Jason: The reason that no one has ever seen one species evolve into another is because of time - the time it takes for such an evolution to occur is longer than the total history of human civilization."
This is illogical
in a random universe species would be in all stages of transition. Transitional; species would be all over the place
As far as h1n1 goes I believe my post said specifically "[Microbes might be an exception.]"
if you will there is no visual evidence of cross-specie evolution
Good Shabbos
RRW
Rabbi Wolpe - who says that what you see isn't a transitional form? We only think of them as "final" because that's what we're used to seeing. But, that's just a comment about our perspective, not about the nature of reality.
Actually, according to the Theory of Evolution, every form is always transitional. Nothing stays the same.
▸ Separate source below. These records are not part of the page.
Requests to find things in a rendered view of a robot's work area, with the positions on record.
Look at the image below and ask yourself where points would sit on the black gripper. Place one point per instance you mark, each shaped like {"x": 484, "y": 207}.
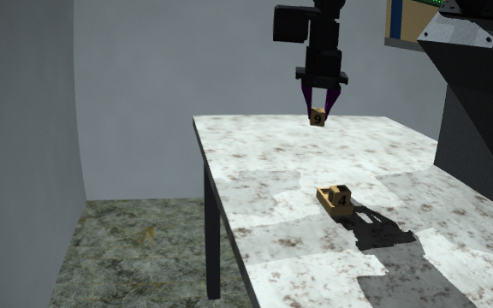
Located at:
{"x": 331, "y": 95}

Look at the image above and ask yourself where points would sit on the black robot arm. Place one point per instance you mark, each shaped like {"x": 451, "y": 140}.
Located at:
{"x": 291, "y": 25}

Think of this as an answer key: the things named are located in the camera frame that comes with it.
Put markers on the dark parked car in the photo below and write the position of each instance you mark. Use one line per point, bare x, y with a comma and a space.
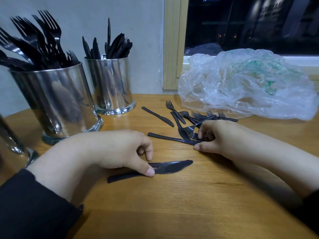
202, 49

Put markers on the bunch of black forks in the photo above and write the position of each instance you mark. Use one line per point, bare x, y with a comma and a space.
40, 47

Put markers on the bunch of black knives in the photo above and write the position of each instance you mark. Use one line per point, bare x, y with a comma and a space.
117, 47

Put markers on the pile of black plastic cutlery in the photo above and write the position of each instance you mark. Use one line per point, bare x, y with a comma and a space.
179, 127

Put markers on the clear plastic bag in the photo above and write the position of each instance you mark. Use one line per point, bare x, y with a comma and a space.
249, 82

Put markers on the person's left forearm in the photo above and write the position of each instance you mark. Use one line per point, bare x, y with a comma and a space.
40, 191

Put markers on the person's right hand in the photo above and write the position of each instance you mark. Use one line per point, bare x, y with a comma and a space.
229, 139

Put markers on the person's left hand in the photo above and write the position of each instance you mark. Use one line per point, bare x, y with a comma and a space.
114, 149

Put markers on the person's right forearm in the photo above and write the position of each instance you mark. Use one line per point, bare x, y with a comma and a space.
294, 166

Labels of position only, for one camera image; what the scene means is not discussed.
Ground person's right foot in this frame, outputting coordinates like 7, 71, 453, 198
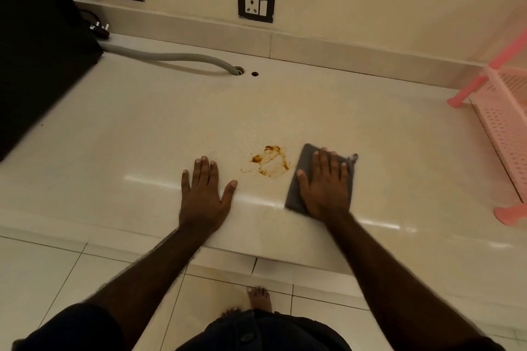
246, 286, 274, 314

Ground person's dark sleeve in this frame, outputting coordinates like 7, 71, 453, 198
452, 336, 508, 351
12, 302, 127, 351

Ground grey corrugated hose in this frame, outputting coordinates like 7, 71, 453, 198
98, 41, 241, 76

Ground black appliance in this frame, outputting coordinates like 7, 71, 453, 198
0, 0, 104, 163

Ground person's dark left sleeve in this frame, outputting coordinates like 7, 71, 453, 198
12, 302, 127, 351

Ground person's left forearm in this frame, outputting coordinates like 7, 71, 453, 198
83, 223, 211, 351

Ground person's left hand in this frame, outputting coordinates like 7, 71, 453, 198
178, 155, 239, 237

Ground black power cable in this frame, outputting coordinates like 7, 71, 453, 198
78, 8, 102, 27

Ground person's dark right sleeve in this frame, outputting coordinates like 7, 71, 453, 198
452, 336, 508, 351

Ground grey cloth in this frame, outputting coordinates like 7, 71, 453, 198
284, 143, 360, 216

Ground person's dark shorts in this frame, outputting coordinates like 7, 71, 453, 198
174, 308, 353, 351

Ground pink plastic rack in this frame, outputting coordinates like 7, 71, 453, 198
447, 29, 527, 228

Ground black power plug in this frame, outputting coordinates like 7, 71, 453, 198
89, 21, 111, 40

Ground brown stains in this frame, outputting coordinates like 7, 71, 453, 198
240, 145, 292, 179

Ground white countertop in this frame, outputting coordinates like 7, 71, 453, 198
0, 32, 527, 340

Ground person's right forearm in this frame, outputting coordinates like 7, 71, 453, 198
327, 212, 491, 351

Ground person's right hand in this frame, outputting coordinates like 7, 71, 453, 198
296, 147, 351, 223

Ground cream backsplash strip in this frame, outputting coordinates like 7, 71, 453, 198
72, 0, 485, 90

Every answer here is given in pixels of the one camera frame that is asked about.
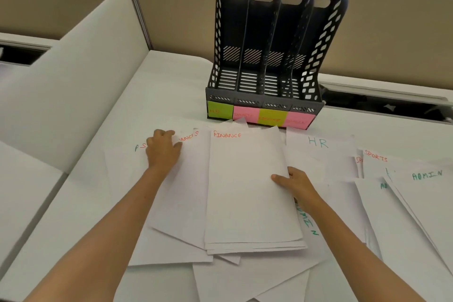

As this is a question that actually has always bothered me about evolution, and I believe that it is to what Rabbi Wolpoe is referring, the problem is: why we do not see the co-existence of different stages of evolution at the same time? IOW shouldn't different stages on the evolutionary spectrum co-exist at the same time? Why, as such, is a species of the missing link not existent at this time in history as well?
Of course, this question may simply reflect a lack of knowledge in me of the details of the evolutionary theory. It is clear, though, that evolution is not solely continuous and different stages along the spectrum do continue to exist even as some members of a species may evolve into higher stages. It just seems that the movements between stages is not as linear and continuous as the theory would seem to imply, especially given the time horizons and the immense amount of time needed for species to evolve. The time factor, for me, actually strengthens this question.
Rabbi Ben Hecht
Rabbi Hecht - It's hard for me to be clear in a short space, especially since I'm not an expert (again, the Dawkins piece is useful for this, despite its annoying attitude). But, let me try by asking a question: "what, specifically, do you expect to see that you don't? What should a 'transitional species' look like?" Every single species that is alive today is, from one perspective, a 'transitional species.' None (few?) of them existed, as they are today, a few million years ago. None (few?) will exist, as they are today, in a few million years.
A common mistake in evolutionary criticism is to think that one species on earth always developed from another current species. In truth, humans did not descend from apes, rather, we both descended from a common ancestors, which was neither human nor ape. The "missing link," so to speak, went extinct.
One day, in theory, the environment will change so that chimps (for example) are no longer viable, but something else, chimp-like, but not a chimp, will be. In millions of years, we will have a neo-chimp, and a fossil record of chimps. Chimps were the "missing link" between proto-chimps and neo-chimps.